Time for Skier to Stop in 8.7° Slope: No Friction

[Ryo124]

A skier with mass 65.9 kg is going 14.9 m/s on a flat surface. She hits a slope with angle 8.7 degrees from the horizontal. How long does it take for her to stop? Neglect friction.

I've tried breaking up her velocity into components. Also, found the force on her once she is on the slope with mgsin\theta. I don't know if I needed to do this or what to do once I found these values.

I'm just not sure how to start this and what to do from there?

 

[Doc Al]

She starts up the slope with her full speed, so no components needed. You found the force on her, so what's her acceleration? The rest is kinematics.

 

[lavalamp]

Personally I'd just use conservation of energy.

Find her kinetic energy (KE = 0.5 * mv^{2}), find at what height h she would have the same amount of gravitational potential energy (GPE = mgh).

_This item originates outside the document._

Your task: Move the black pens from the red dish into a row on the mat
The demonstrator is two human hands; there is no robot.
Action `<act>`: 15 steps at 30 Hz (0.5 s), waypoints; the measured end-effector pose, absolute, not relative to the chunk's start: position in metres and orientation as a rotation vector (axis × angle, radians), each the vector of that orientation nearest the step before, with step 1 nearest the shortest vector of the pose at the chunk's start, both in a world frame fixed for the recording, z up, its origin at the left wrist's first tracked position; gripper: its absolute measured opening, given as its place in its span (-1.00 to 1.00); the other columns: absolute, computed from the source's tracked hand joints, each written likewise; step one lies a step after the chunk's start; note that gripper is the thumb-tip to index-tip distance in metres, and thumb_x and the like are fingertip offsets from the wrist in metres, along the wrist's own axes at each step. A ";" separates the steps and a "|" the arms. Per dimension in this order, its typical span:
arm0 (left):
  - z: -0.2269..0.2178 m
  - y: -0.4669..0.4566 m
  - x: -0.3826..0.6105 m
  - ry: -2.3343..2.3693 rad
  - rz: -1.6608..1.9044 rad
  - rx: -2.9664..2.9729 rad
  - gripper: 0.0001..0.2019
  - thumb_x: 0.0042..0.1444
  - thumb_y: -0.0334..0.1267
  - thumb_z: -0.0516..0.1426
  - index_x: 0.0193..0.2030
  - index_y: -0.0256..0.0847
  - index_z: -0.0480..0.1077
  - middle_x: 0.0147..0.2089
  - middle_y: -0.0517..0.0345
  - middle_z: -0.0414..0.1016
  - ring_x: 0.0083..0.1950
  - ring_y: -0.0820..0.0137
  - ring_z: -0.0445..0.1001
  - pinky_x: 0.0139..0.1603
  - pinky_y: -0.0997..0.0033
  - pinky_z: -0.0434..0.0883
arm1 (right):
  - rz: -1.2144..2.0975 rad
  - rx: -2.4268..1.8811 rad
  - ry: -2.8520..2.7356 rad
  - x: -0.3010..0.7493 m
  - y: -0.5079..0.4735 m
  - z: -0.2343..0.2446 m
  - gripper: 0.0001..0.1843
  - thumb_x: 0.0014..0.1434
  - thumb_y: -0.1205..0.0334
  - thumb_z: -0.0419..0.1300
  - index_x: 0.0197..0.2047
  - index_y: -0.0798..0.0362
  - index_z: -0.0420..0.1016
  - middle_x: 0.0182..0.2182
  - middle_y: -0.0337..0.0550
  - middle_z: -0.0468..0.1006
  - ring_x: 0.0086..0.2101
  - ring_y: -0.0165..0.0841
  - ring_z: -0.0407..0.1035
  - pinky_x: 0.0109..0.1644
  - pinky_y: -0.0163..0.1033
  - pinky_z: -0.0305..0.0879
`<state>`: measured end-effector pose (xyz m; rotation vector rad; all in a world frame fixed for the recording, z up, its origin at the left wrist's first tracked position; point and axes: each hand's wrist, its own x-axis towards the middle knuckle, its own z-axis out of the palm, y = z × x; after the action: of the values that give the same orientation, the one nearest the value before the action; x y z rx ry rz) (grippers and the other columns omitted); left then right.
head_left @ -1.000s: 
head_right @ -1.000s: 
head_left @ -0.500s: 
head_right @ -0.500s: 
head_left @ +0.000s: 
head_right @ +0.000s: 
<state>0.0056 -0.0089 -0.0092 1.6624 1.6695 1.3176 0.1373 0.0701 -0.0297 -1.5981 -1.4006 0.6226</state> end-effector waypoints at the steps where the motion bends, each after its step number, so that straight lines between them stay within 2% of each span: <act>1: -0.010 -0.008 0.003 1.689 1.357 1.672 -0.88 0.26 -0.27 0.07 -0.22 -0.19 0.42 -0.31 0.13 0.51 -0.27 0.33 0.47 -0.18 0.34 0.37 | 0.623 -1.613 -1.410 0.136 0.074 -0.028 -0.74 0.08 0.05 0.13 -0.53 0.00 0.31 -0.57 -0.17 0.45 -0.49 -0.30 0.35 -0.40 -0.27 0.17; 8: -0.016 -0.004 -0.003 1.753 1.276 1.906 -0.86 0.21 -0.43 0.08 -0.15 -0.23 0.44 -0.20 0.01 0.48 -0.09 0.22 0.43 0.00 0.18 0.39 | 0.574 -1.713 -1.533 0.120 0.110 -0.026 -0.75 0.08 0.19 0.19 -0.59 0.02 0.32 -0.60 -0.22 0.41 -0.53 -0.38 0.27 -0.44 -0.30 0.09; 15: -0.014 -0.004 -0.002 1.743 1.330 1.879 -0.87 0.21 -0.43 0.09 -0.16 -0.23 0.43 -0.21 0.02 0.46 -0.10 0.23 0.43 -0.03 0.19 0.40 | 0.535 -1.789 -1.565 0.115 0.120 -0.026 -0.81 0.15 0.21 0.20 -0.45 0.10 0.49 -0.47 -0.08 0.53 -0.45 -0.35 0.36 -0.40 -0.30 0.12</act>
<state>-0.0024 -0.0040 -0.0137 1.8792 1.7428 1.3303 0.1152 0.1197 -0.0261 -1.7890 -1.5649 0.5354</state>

Once you know how high she has to go, and at what angle she has to do it at, it's trigonometry.

 

[Doc Al]

I assume that this:

How long does it take for her to stop?

means that they want the time it takes for her to come to rest.

 

[Ryo124]

I keep getting 5.02 sec. That's not right.

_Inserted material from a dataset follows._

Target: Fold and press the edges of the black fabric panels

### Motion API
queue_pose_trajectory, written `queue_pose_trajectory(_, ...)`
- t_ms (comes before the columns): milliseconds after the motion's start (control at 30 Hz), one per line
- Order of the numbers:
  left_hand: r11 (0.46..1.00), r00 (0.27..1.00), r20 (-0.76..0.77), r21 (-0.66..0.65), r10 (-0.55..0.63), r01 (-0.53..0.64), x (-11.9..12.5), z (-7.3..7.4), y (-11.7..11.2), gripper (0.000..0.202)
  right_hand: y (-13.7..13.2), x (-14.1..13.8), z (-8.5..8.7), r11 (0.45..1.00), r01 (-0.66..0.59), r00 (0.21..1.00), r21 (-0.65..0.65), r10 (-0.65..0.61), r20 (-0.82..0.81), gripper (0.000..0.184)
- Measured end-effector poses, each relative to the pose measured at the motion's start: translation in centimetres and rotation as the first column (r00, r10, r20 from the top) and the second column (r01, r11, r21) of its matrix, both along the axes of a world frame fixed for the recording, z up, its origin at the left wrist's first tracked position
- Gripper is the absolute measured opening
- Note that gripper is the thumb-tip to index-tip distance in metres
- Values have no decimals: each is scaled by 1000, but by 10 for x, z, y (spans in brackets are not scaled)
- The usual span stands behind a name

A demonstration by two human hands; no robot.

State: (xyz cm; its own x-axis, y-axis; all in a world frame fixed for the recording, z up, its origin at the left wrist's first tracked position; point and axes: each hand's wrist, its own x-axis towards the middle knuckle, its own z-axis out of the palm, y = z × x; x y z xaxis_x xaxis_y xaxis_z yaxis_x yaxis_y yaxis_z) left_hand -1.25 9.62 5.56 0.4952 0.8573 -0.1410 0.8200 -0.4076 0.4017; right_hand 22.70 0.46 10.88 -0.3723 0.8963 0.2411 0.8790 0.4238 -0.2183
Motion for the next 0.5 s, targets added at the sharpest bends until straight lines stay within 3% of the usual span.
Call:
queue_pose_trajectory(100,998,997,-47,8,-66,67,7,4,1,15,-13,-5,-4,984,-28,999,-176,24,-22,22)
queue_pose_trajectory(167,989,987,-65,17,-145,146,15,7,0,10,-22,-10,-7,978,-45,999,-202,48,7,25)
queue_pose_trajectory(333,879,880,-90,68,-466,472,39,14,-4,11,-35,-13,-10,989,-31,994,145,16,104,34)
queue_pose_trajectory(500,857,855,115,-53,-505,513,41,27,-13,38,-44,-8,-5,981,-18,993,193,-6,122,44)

The answer is 10.0 sec. Can anyone walk me through this to show why this answer is correct?

 

[Doc Al]

Show us exactly what you did.

What was the acceleration? What kinematic equation did you use to find the time?

 

[Ryo124]

Never mind, I solved it.

I solved for her force parallel to the plane, F||, and set that equal to ma. Then, I solved for a.

Then, I used the equation: V=Vo + at to solve for t.

However, when I solve for t in the above equation, I don't get why her initial velocity, Vo, is 14.9 m/s and not her y-component of velocity, which would be about 2 m/s.

 

[Doc Al]

When she hits the slope we assume no energy is lost. The slope just changes her direction, not her speed--she's still going full speed when she starts up the slope.